Records contained in a dataset:
—————
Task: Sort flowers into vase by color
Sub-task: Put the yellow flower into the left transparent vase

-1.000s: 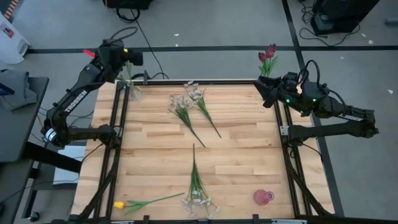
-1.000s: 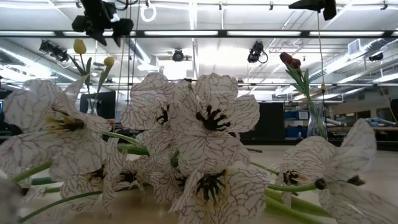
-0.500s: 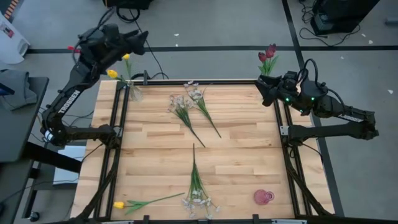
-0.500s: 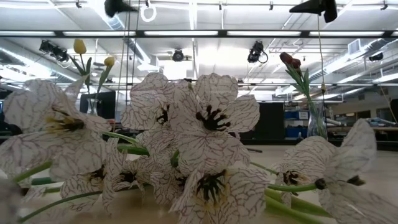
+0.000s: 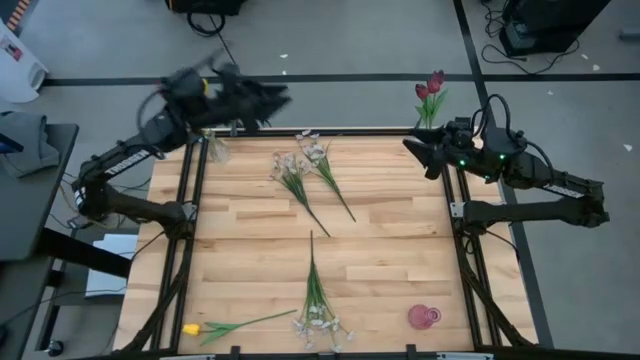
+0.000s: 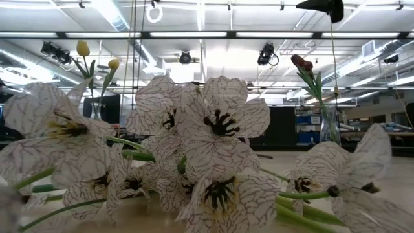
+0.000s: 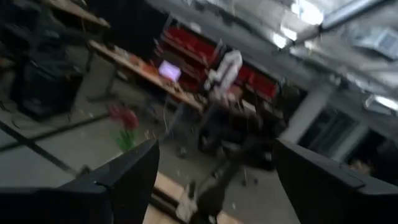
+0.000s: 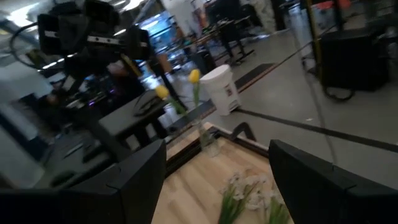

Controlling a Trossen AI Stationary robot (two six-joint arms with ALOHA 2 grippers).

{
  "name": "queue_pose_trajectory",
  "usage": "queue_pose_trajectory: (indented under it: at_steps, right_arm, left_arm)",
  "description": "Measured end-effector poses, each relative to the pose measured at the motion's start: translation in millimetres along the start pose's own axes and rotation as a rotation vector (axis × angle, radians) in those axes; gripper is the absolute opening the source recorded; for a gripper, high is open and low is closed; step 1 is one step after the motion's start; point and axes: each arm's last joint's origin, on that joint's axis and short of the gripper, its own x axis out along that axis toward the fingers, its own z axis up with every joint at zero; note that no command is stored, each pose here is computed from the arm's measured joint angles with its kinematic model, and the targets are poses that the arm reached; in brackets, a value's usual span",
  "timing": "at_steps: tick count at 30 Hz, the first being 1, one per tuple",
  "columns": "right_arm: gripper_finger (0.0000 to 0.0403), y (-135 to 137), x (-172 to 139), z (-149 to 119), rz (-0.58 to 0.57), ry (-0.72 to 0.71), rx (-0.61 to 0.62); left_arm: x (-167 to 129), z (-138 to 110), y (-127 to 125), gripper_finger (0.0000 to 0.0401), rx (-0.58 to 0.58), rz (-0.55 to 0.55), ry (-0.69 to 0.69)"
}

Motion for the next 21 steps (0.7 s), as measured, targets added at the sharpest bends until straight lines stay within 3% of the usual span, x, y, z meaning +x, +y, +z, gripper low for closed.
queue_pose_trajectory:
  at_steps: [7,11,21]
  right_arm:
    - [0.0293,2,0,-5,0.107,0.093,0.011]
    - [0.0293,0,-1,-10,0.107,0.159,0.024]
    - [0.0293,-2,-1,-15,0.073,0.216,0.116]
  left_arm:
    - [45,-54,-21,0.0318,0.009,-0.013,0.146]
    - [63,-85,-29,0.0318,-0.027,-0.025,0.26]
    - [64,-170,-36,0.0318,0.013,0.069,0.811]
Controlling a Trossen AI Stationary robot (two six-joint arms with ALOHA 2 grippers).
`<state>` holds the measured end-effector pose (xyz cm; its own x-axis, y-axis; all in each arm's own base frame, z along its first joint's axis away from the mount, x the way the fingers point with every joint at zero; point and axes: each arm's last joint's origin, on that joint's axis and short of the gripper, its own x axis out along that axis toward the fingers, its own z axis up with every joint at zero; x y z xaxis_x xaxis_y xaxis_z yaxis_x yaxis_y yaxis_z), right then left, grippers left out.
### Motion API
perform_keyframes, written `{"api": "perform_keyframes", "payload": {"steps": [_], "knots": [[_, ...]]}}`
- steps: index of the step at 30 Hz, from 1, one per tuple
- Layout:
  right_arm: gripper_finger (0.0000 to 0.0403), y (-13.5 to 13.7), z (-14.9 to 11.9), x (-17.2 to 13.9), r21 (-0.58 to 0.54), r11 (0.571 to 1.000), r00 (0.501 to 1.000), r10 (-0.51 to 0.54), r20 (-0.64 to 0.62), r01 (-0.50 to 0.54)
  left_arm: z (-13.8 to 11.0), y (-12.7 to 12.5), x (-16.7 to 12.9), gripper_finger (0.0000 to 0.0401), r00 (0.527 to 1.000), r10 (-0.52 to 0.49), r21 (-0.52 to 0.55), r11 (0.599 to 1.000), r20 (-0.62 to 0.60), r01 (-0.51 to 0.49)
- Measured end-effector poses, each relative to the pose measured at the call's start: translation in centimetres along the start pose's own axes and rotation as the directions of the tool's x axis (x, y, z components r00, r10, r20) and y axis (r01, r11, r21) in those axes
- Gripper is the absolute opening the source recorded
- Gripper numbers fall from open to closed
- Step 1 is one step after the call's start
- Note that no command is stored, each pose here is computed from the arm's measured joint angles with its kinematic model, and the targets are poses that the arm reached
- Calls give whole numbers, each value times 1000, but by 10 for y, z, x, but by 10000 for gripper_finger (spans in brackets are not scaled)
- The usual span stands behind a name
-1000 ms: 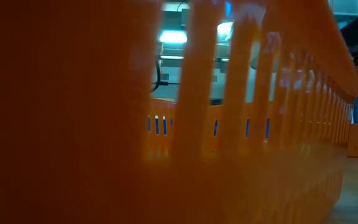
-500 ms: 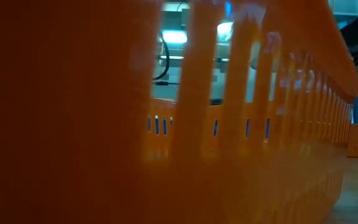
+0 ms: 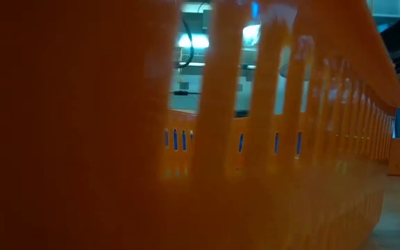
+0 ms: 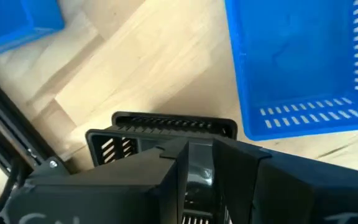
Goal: Stack baskets by color
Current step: Stack the bottom black bin on the middle black bin
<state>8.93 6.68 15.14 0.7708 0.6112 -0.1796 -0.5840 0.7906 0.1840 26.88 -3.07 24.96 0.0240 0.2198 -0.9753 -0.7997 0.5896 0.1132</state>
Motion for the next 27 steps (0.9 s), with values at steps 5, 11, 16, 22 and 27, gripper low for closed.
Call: {"api": "perform_keyframes", "payload": {"steps": [5, 11, 16, 22, 27], "knots": [[94, 0, 0, 0, 0, 1000, 1000, 0, 0, 0, -8, 6, 19, 64, 997, 63, -19, 998, -38, -63], [94, 0, 0, 0, 0, 1000, 1000, 0, 0, 0, -12, 10, 31, 64, 995, 103, -26, 994, -13, -103], [94, 0, 0, 0, 1, 1000, 1000, 0, 0, 0, -13, 9, 29, 64, 996, 79, -28, 996, -39, -81], [94, 0, 0, 0, 0, 1000, 1000, -1, 0, 1, -15, 11, 13, 64, 997, 55, -30, 998, 58, -54], [94, 0, 0, 0, -1, 1000, 1000, -1, 1, 1, -13, 14, 11, 64, 991, 73, -36, 997, 110, -70]]}}
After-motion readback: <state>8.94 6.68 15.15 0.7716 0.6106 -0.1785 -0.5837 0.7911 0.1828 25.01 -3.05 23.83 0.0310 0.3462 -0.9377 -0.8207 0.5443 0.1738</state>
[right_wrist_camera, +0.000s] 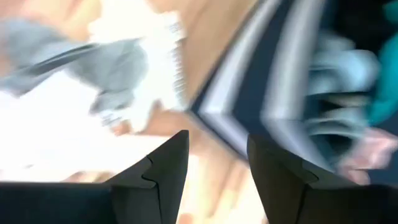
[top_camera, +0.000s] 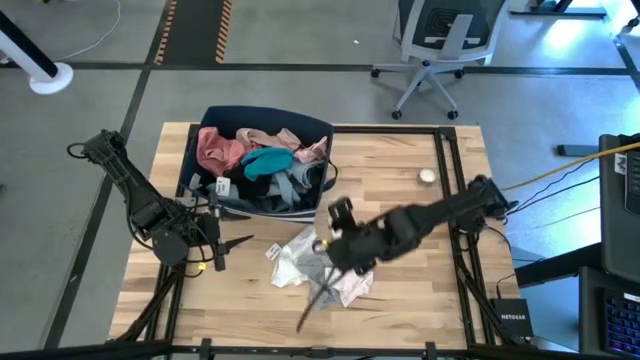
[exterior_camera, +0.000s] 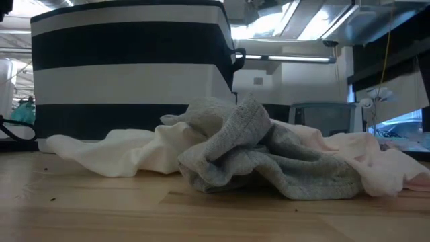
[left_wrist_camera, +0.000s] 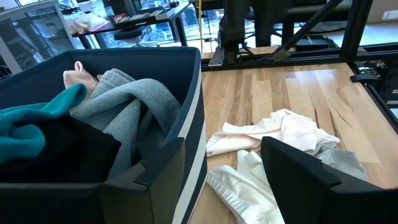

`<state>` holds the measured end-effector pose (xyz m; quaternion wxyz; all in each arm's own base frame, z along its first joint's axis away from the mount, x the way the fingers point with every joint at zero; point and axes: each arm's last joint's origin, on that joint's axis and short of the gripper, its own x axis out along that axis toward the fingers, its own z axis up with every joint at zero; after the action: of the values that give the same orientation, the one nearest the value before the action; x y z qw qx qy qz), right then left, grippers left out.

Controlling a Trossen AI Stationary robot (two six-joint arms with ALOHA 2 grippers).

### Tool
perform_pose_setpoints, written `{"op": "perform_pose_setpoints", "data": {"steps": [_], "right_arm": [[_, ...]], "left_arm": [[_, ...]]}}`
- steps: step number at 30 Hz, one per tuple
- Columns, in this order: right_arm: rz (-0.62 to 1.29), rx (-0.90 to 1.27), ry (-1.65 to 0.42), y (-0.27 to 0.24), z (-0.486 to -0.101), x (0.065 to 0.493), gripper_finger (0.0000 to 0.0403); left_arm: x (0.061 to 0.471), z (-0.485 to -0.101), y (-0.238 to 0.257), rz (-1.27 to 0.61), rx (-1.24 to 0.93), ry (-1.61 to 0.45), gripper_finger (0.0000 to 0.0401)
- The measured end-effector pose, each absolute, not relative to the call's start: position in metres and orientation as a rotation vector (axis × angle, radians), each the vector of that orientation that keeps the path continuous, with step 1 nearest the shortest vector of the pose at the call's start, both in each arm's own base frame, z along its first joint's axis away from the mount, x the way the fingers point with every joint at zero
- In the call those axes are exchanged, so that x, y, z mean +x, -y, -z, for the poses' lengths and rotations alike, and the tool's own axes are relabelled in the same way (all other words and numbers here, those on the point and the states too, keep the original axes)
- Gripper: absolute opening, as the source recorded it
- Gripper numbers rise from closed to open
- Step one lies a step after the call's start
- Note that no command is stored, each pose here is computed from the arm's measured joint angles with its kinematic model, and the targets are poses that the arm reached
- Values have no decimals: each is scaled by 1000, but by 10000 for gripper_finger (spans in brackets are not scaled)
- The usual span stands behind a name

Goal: Sort clothes
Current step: Put the light pink shirt into the blue laundry organizer

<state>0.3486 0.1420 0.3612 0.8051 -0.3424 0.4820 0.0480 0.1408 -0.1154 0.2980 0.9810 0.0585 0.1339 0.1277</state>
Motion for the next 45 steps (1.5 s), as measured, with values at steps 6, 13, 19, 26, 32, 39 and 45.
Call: {"op": "perform_pose_setpoints", "data": {"steps": [6,13,19,26,32,39,45], "right_arm": [[-227,-726,-1185,-182,-321,348,182],[-329,-695,-1318,-209,-270,363,182],[-384,-715,-1443,-218,-236,367,182],[-382,-679,-1465,-219,-225,368,182],[-389,-660,-1563,-215,-193,359,182],[-329,-748,-1649,-202,-160,348,182],[-344,-799,-1598,-199,-138,346,182]], "left_arm": [[141,-298,115,-257,118,-270,208],[141,-298,115,-258,114,-269,208],[141,-298,115,-258,114,-270,208],[142,-295,117,-244,99,-288,208],[143,-292,118,-238,109,-302,208],[143,-292,118,-238,109,-303,208],[143,-292,118,-238,111,-303,208]]}}
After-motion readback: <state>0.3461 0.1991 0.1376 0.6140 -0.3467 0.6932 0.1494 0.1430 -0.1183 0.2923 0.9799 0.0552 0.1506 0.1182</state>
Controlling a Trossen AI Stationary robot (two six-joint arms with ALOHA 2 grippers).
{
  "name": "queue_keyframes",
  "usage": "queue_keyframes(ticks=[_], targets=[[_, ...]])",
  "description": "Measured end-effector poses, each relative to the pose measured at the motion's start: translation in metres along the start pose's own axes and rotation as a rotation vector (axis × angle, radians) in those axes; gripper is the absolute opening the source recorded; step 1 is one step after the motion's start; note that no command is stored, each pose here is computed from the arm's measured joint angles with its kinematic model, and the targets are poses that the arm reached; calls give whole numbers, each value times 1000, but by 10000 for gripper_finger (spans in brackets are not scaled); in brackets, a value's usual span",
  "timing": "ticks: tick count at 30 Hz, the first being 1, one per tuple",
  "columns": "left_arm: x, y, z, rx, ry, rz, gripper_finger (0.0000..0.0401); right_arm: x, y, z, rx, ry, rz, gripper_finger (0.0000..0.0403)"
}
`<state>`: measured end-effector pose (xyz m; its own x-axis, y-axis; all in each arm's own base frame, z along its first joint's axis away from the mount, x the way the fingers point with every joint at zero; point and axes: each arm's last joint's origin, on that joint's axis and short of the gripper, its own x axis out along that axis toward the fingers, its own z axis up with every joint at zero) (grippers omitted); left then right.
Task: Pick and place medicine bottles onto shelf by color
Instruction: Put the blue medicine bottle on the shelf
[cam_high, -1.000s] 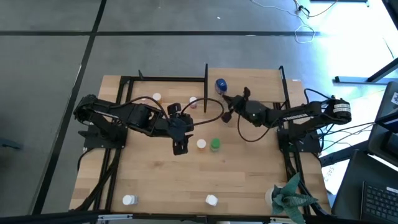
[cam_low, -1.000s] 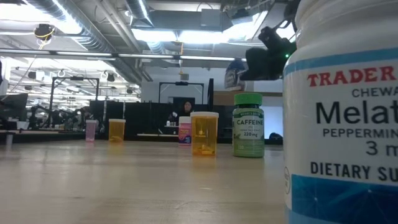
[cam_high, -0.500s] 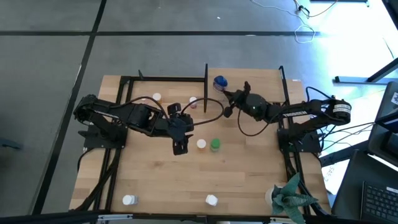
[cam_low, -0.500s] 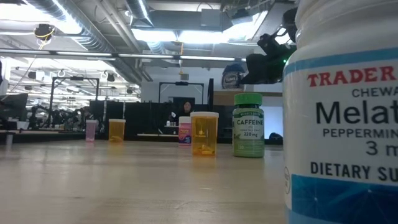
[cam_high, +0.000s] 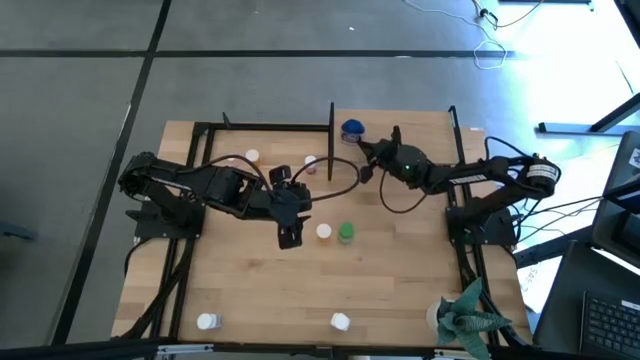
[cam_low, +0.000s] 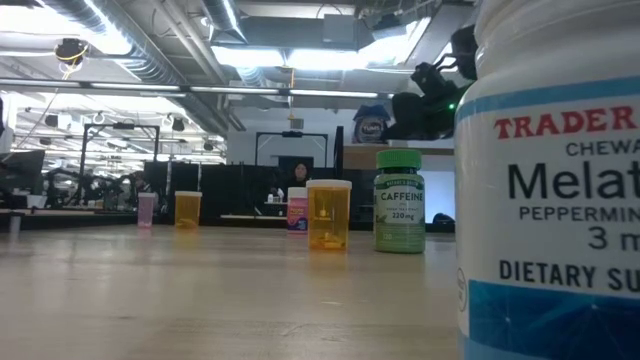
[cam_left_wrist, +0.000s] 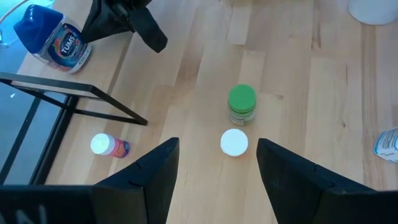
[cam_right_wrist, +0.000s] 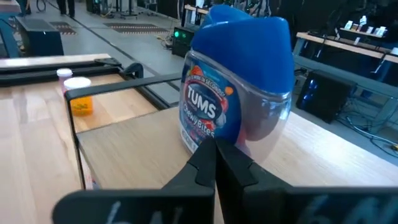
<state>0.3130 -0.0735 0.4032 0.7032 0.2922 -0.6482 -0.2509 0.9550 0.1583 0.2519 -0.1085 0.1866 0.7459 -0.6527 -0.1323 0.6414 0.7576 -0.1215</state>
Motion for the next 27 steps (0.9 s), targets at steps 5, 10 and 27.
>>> queue_keyframes(ticks=[5, 10, 27], targets=[[1, 2, 1, -5, 0, 5, 210, 4, -2, -3, -1, -13, -14, 2], [2, 4, 1, -9, 2, 10, 210, 5, 1, -4, 7, -10, 51, 2], [2, 4, 1, -7, 2, 10, 210, 17, -8, 13, 5, -39, 55, 3]])
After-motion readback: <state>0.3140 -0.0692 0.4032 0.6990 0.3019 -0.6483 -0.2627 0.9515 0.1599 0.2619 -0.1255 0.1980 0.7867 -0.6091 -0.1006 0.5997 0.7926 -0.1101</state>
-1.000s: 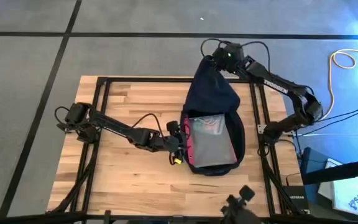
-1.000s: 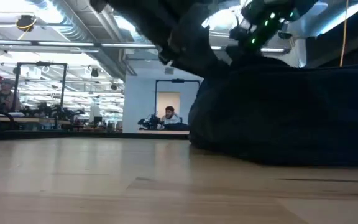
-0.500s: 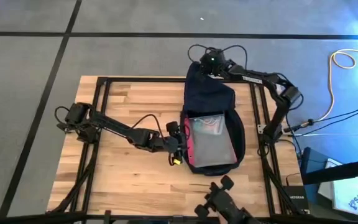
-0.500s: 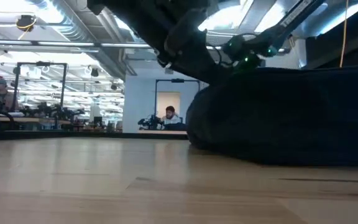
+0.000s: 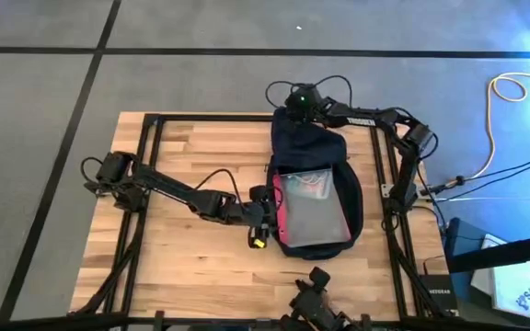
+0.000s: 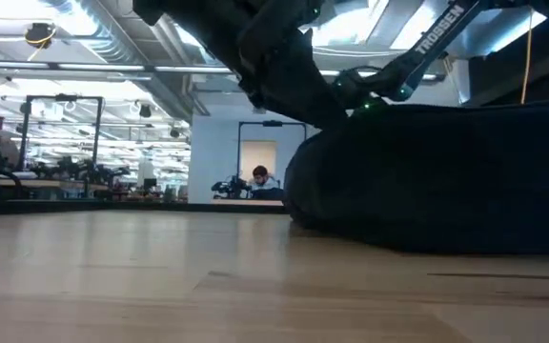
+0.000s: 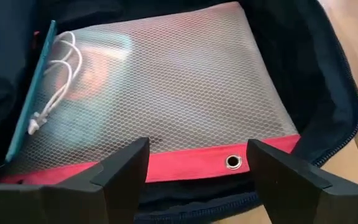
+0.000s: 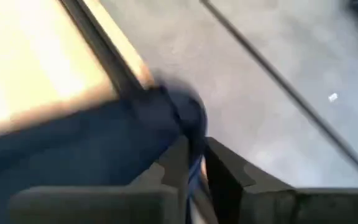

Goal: Unpack backpack
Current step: Open the blue backpack

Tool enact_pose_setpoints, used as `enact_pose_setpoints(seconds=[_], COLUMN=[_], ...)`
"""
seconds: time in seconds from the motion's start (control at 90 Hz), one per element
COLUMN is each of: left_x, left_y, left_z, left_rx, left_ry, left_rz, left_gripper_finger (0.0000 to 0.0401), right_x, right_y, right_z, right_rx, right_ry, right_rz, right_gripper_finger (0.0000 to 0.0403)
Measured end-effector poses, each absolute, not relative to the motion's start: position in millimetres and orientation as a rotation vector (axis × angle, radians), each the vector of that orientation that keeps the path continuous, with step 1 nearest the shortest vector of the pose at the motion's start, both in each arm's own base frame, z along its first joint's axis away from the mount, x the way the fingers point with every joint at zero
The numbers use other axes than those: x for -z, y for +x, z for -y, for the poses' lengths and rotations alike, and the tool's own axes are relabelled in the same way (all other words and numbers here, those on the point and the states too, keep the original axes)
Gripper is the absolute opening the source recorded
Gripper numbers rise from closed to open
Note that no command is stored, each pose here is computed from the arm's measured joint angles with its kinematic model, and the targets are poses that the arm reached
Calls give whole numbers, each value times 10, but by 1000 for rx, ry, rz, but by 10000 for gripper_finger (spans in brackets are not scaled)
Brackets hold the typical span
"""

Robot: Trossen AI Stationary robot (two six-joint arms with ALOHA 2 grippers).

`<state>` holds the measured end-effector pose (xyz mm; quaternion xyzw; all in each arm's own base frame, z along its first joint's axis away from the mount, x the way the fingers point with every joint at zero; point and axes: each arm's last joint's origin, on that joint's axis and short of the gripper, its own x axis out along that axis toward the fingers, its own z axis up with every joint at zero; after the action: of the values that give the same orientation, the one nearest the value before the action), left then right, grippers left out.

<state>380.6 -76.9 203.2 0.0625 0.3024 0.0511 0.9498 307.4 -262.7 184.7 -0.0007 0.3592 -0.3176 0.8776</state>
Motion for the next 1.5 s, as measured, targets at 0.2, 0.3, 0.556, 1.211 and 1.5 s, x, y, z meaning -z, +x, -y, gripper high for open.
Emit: enact_pose_setpoints(seconds=[0.2, 0.3, 0.556, 1.211, 1.5], left_x=[-2032, -2032, -1990, -2071, -2098], left_y=[3805, 3805, 3773, 3826, 3836], left_z=[771, 770, 763, 814, 873], left_rx=[-99, -99, -102, -64, 3], left_ry=[134, 135, 135, 72, 28], left_rz=[-616, -617, -671, -571, -542], left_gripper_finger=[255, 255, 255, 255, 255], right_x=[-1912, -1930, -2441, -2526, -2298], right_y=[3146, 3203, 3279, 2706, 2499], right_z=[2587, 2512, 2136, 1559, 2288], right_rx=[788, 844, 828, 101, 339], right_ry=[-181, -329, -534, -241, -218], right_rz=[-773, -842, -778, -1132, -1157], right_gripper_finger=[168, 204, 206, 11, 6])
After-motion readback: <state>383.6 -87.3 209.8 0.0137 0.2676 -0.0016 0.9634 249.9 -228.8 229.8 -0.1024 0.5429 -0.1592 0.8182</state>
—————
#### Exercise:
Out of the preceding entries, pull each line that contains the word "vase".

#### Answer area:
Task: Sort flowers into vase by color
Sub-task: Put the yellow flower into the left transparent vase

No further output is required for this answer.